On Thursday, Sony Music made the surprise announcement that L.A. Reid would no longer be the chairman and CEO of Epic Records. The unexpected move came with a terse statement that read simply, “L.A. Reid will be leaving the company.” Now, the reasoning behind the abrupt departure has been revealed, as reports have come out that Reid has been accused of sexual harassment by a female assistant.
News of a letter submitted to Sony Music accusing Reid of sexually inappropriate behavior was first reported by The New York Post. In the letter, an unnamed female Epic employee alleges the 60-year-old, married Reid made “inappropriate physical advances” towards her at the company’s December holiday party. The accuser further claims the industry veteran commented on the type of clothes he liked her to wear and once asked her to join him in bed for a hug while on a business trip.
Variety confirmed the existence of the letter through an unidentified source, while also learning of “multiple” harassment claims against Reid.
Reid’s sudden dismissal came as a shock to many in the industry.
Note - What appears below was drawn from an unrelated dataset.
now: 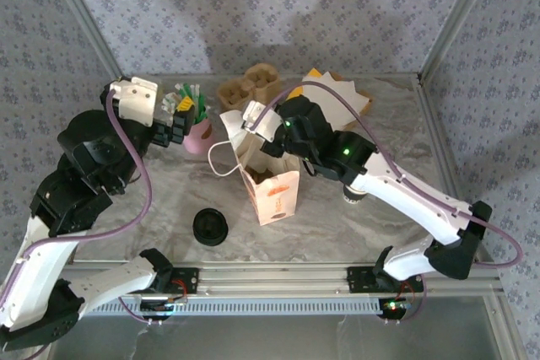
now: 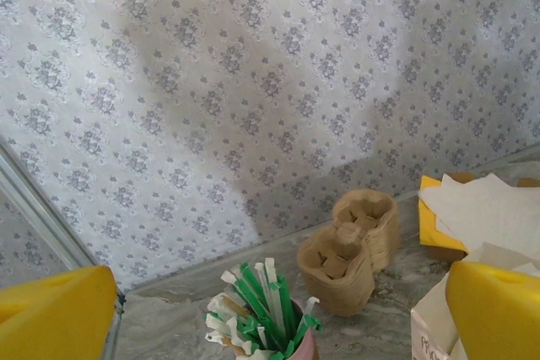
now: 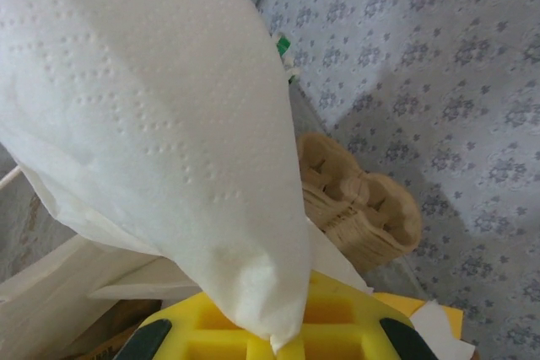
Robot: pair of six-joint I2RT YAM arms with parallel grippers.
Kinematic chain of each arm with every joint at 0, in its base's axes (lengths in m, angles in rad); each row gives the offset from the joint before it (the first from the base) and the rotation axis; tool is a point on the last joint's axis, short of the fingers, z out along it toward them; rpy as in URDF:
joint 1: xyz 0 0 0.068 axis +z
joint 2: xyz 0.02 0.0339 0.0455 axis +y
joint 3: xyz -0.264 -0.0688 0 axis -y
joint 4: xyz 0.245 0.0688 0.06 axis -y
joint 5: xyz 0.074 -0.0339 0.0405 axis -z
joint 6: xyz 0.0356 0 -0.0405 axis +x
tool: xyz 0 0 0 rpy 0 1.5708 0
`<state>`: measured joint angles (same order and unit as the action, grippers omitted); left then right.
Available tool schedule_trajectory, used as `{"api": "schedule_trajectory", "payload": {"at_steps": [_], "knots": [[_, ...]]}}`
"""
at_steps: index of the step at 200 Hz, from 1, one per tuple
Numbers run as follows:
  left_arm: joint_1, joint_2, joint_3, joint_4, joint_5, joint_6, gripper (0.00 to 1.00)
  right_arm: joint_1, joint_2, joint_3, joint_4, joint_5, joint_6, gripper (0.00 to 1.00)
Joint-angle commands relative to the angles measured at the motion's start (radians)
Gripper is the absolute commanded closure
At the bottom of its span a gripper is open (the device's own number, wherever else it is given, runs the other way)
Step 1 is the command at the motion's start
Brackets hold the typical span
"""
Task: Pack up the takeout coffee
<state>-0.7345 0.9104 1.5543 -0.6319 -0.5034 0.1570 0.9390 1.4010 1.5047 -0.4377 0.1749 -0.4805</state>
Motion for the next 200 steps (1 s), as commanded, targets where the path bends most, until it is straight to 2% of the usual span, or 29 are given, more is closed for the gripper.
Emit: {"api": "schedule_trajectory", "payload": {"at_steps": [1,73,109,200], "knots": [[0.006,-0.009,-0.004,0.008,-0.02,0.009,0.0,-0.022,0.013,-0.007,0.028,-0.039,-0.013,1.0],[0.012,-0.004,-0.015,0.017,-0.023,0.022,0.0,-0.061,0.045,-0.064,0.018,-0.112,0.005,1.0],[0.021,-0.004,-0.024,0.022,-0.017,0.026,0.0,-0.058,0.069,-0.049,-0.007,-0.165,0.068,1.0],[0.034,-0.03,-0.061,0.03,-0.004,0.023,0.0,-0.097,0.078,-0.112,0.089,-0.286,0.204,1.0]]}}
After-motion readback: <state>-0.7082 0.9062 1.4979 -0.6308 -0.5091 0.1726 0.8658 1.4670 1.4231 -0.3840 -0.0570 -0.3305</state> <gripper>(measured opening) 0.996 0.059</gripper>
Prior to Epic, he’d co-founded LaFace Records at Arista with Kenneth “Babyface” Edmonds in 1989. That label brought artists like Usher, Outkast, TLC, and Toni Braxton into the spotlight. When LaFace merged with Arista in 2000, he was named president and CEO, eventually signing pop stars like Avril Lavigne, P!nk, and Ciara. Four years later, he became chairman and CEO of The Island Def Jam Music Group, where he revitalized Mariah Carey and Jennifer Lopez’s careers, and worked with everyone from Kanye West to Bon Jovi.
He joined Epic in 2011 and extended his track record of success during his six years as the label’s head. Most recently, he brought the label a No. 1 hit with DJ Khaled’s guest-heavy “I’m the One”. He was also responsible for signing acts like Meghan Trainor, Future, Travis Scott, and Fifth Harmony.
Regardless of how successful Reid has been, Sony and Epic are clearly taking a zero-tolerance policy when it comes to the accusations levied against him. “We are not allowing a culture like that in this company,” an insider told The Post, “no matter how much a person brings to the bottom line.”